In [1]:
import torch
import torch.nn as nn
import torch.nn.functional as F
import torch.optim as optim
from torchvision.datasets import FashionMNIST

import random
import copy
import tqdm
import numpy as np
import matplotlib.pyplot as plt

def set_seed(seed):
    torch.manual_seed(seed)
    random.seed(seed)
    np.random.seed(seed)

In [2]:
class Args():
    device = 'cpu'
    # device = torch.device('mps' if torch.backends.mps.is_available() else 'cuda' if torch.cuda.is_available() else 'cpu')

    input_size = 784
    output_size = 10
    hidden_dim = 1280
    num_layers = 32
    tokens_dim = 630
    channels_dim = 5120
    patch_size = 14

    batch_size = 128
    lr = 1e-2
    weight_decay = 1e-5
    max_epochs = 100

In [3]:
train_data = FashionMNIST(root='./data', train=True, download=False)
test_data = FashionMNIST(root='./data', train=False, download=False)

X_train = train_data.data.unsqueeze(1).float().flatten(start_dim=1)/255
X_test = test_data.data.unsqueeze(1).float().flatten(start_dim=1)/255

y_train = train_data.targets.long()
y_test = test_data.targets.long()

train_data = torch.utils.data.TensorDataset(X_train, y_train)
test_data = torch.utils.data.TensorDataset(X_test, y_test)

In [12]:
class MixerBlock(nn.Module):

    def __init__(self, input_size, hidden_dim, tokens_dim, channels_dim, args):
        super().__init__()
        self.args = args

        self.layer_norm1 = nn.LayerNorm([hidden_dim, input_size])
        self.linear1in = nn.Linear(hidden_dim, tokens_dim)
        self.linear1out = nn.Linear(tokens_dim, hidden_dim)
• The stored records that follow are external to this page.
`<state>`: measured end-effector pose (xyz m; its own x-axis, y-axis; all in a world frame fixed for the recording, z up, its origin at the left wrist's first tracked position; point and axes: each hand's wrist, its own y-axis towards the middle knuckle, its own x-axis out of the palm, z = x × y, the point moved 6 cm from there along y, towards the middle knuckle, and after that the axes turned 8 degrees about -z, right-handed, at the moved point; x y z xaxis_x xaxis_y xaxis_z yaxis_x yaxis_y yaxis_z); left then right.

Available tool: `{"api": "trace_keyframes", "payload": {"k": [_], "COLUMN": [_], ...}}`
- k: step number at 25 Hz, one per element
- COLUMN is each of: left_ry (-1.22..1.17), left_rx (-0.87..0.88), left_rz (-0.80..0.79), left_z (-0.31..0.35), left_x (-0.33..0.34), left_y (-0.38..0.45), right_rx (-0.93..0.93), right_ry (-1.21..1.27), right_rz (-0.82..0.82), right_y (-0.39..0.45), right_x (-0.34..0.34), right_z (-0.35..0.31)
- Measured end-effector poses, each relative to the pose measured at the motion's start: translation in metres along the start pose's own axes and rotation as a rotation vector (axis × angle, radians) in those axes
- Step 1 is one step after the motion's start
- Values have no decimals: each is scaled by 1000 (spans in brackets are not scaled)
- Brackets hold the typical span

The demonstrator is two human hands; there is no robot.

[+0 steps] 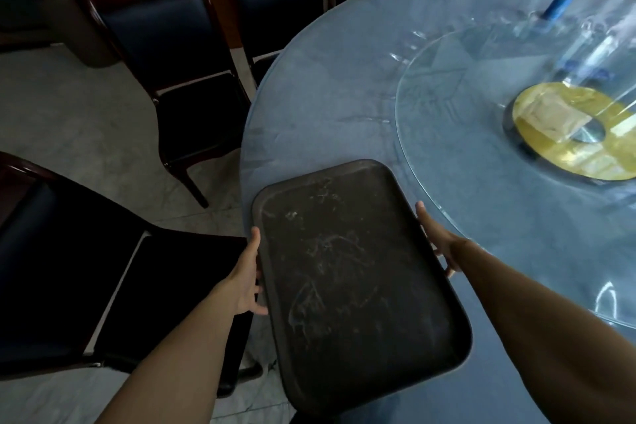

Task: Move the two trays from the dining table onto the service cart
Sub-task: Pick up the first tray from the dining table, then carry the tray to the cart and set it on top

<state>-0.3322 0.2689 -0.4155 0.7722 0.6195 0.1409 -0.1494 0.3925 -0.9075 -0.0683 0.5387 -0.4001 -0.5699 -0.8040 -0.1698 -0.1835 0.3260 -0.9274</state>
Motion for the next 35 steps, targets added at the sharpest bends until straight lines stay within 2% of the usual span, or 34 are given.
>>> {"api": "trace_keyframes", "payload": {"k": [5,10,20,28,35], "left_ry": [39,180,415,616,812], "left_rx": [32,84,243,339,390], "left_rz": [25,18,-64,-201,-352], "left_z": [20,62,149,155,106], "left_x": [-5,0,72,183,293], "left_y": [-7,-27,-74,-99,-144], "right_rx": [19,-29,-167,-245,-314], "right_ry": [108,245,473,675,853], "right_rz": [-39,-60,53,185,288], "right_y": [-11,-37,-117,-182,-251], "right_x": [-2,-9,-59,-109,-133], "right_z": [6,8,17,109,236]}}
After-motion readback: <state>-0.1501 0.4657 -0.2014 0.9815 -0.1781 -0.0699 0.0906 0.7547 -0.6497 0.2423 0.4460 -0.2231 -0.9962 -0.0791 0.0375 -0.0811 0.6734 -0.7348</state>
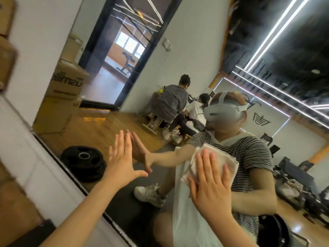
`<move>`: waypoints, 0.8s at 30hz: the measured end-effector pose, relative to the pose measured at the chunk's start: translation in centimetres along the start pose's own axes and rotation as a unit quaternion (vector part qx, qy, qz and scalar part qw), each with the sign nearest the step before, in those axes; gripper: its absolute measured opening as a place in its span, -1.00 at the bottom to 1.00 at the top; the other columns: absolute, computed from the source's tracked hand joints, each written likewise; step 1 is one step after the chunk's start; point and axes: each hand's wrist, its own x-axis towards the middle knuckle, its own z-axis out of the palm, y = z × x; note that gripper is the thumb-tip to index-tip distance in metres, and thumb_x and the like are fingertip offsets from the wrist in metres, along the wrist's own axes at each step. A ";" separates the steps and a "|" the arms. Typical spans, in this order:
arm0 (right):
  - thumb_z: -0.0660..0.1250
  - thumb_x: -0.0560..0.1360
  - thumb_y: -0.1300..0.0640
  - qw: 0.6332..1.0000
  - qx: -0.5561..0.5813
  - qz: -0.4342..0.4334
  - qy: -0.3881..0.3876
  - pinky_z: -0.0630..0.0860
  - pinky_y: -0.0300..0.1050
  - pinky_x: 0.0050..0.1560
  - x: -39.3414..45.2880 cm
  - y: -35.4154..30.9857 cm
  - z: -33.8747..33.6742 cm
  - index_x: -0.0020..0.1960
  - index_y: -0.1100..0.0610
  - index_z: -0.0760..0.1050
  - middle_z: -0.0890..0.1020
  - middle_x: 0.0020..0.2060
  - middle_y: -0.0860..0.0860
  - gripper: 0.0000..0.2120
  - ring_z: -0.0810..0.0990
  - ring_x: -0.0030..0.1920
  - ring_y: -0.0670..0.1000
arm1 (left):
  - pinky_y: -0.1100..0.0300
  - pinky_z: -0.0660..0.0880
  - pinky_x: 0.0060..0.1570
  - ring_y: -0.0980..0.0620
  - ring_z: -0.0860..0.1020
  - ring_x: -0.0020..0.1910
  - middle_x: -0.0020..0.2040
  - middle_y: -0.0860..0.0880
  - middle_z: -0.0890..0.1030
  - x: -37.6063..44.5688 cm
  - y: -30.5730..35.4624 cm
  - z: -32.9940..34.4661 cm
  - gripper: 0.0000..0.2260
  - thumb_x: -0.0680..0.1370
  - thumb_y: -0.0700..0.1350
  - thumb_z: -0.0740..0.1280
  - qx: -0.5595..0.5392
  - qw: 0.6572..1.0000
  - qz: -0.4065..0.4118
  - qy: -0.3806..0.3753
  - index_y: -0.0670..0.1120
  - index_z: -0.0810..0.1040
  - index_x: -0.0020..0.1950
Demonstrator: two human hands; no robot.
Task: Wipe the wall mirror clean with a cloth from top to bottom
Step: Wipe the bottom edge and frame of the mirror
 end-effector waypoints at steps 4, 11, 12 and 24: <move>0.02 0.57 0.03 1.000 -0.002 0.003 0.009 -0.13 0.21 0.48 3.9 -2.7 0.7 0.51 0.27 0.17 0.09 0.54 0.16 -0.43 0.03 0.55 0.13 | -0.02 -0.29 0.46 -0.06 -0.47 0.45 0.40 -0.09 -0.58 0.1 0.1 0.7 0.29 0.29 0.30 0.49 -0.016 1.000 0.017 -0.017 -0.07 -0.62 0.31; -0.23 0.58 -0.02 0.993 -0.031 -0.106 -0.043 -0.43 0.19 0.40 14.8 -8.8 0.7 0.53 0.24 -0.16 -0.19 0.49 0.13 -0.42 -0.24 0.50 0.11 | 0.00 -0.32 0.43 -0.03 -0.51 0.42 0.37 -0.05 -0.60 0.2 -0.6 1.4 0.29 0.27 0.33 0.48 -0.024 0.999 0.036 0.005 -0.06 -0.59 0.34; -0.23 0.58 -0.03 0.990 -0.027 -0.128 -0.042 -0.40 0.18 0.42 14.7 -8.3 0.5 0.52 0.24 -0.14 -0.17 0.49 0.13 -0.42 -0.22 0.51 0.11 | 0.01 -0.32 0.43 -0.02 -0.51 0.42 0.37 -0.04 -0.60 0.3 -0.6 1.4 0.29 0.27 0.33 0.48 -0.024 0.999 0.037 0.009 -0.06 -0.59 0.35; -0.03 0.56 -0.01 0.974 0.009 -0.222 -0.046 -0.17 0.21 0.49 7.4 -5.0 1.9 0.49 0.30 0.19 0.15 0.49 0.22 -0.40 -0.01 0.55 0.17 | -0.05 -0.32 0.45 -0.02 -0.52 0.41 0.37 -0.02 -0.59 0.3 -1.4 1.6 0.27 0.31 0.33 0.46 -0.020 0.999 0.042 0.023 -0.09 -0.56 0.41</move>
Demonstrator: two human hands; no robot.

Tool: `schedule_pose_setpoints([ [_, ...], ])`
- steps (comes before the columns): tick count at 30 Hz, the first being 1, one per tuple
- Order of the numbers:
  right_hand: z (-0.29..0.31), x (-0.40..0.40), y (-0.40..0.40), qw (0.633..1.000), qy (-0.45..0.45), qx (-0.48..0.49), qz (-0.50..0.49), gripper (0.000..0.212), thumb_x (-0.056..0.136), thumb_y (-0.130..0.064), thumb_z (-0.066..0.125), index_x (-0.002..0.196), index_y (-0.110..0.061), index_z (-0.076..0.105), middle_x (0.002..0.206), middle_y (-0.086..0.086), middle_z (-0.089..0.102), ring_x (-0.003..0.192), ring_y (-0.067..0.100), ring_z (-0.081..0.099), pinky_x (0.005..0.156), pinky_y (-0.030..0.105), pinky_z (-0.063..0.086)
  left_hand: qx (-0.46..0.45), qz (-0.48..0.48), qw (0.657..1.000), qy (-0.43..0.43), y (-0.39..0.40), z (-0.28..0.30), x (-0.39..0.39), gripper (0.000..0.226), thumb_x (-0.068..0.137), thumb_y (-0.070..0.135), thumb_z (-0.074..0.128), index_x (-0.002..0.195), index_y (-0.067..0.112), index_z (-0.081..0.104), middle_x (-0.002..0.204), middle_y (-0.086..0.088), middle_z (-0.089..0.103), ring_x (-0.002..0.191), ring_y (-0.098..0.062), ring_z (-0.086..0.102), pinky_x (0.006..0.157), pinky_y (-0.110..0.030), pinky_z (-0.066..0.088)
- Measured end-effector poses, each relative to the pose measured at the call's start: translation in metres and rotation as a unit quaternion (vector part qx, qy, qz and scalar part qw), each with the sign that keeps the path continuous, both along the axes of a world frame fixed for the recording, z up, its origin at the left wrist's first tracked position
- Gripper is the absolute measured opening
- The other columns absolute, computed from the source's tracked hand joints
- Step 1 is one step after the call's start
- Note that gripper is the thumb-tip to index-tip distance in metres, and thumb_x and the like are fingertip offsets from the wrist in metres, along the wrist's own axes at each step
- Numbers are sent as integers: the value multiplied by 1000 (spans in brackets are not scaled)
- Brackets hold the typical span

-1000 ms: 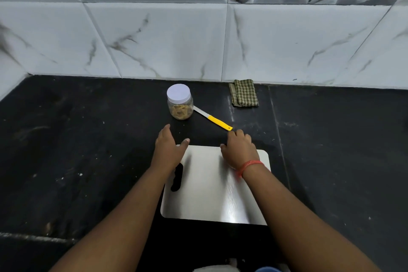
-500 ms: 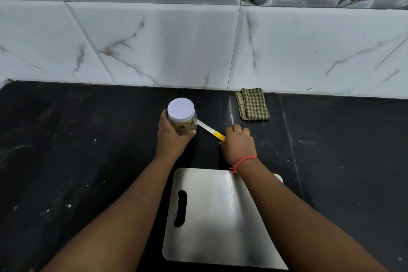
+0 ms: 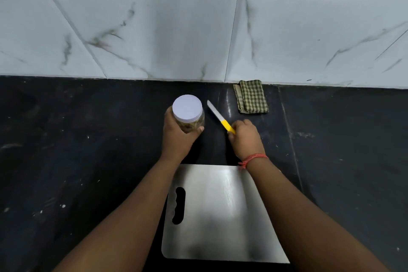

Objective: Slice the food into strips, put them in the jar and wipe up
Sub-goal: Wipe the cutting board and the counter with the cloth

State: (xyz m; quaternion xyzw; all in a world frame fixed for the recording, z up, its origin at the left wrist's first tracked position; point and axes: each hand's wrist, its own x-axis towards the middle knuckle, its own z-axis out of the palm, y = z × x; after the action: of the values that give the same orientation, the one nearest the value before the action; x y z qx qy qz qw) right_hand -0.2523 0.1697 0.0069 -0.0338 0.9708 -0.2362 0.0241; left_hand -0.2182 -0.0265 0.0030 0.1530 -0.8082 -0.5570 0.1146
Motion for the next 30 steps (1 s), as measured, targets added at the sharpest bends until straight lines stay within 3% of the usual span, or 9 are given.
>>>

        self.layer_norm2 = nn.LayerNorm([hidden_dim, input_size])
        self.linear2in = nn.Linear(input_size, channels_dim)
        self.linear2out = nn.Linear(channels_dim, input_size)

        self.gelu = nn.GELU()

    def forward(self, x):
        y = self.layer_norm1(x)
        y = y.permute(0, 2, 1)
        y = self.linear1in(y)
        y = self.gelu(y)
        y = self.linear1out(y)
        y = y.permute(0, 2, 1)
        x = x + y
        
        y = self.layer_norm2(x)
        y = self.linear2in(y)
        y = self.gelu(y)
        y = self.linear2out(y)
        x = x + y

        return x

class MixerMLP(nn.Module):

    def __init__(self, input_size, output_size, patch_size, hidden_dim, num_layers, tokens_dim, channels_dim, args):
        super().__init__()
        self.args = args
    
        self.projector = nn.Conv2d(1, hidden_dim, kernel_size=patch_size, stride=patch_size)
        self.blocks = nn.ModuleList([MixerBlock(input_size//(patch_size*patch_size), hidden_dim, tokens_dim, channels_dim, args) for _ in range(num_layers)])
        self.layer_norm = nn.LayerNorm([hidden_dim, input_size//(patch_size*patch_size)])
        self.pool = nn.AvgPool1d(kernel_size=input_size//(patch_size*patch_size))
        self.head = nn.Linear(hidden_dim, output_size)

    def forward(self, x):
        x = self.projector(x)
        x = x.flatten(start_dim=2)
        for block in self.blocks:
            x = block(x)
        x = self.layer_norm(x)
        x = self.pool(x).squeeze(2)
        x = self.head(x)

        return x


In [13]:
set_seed(0)
args = Args()

block = MixerBlock(args.input_size, args.hidden_dim, args.tokens_dim, args.channels_dim, args)
model = MixerMLP(args.input_size, args.output_size, args.patch_size, args.hidden_dim, args.num_layers, args.tokens_dim, args.channels_dim, args)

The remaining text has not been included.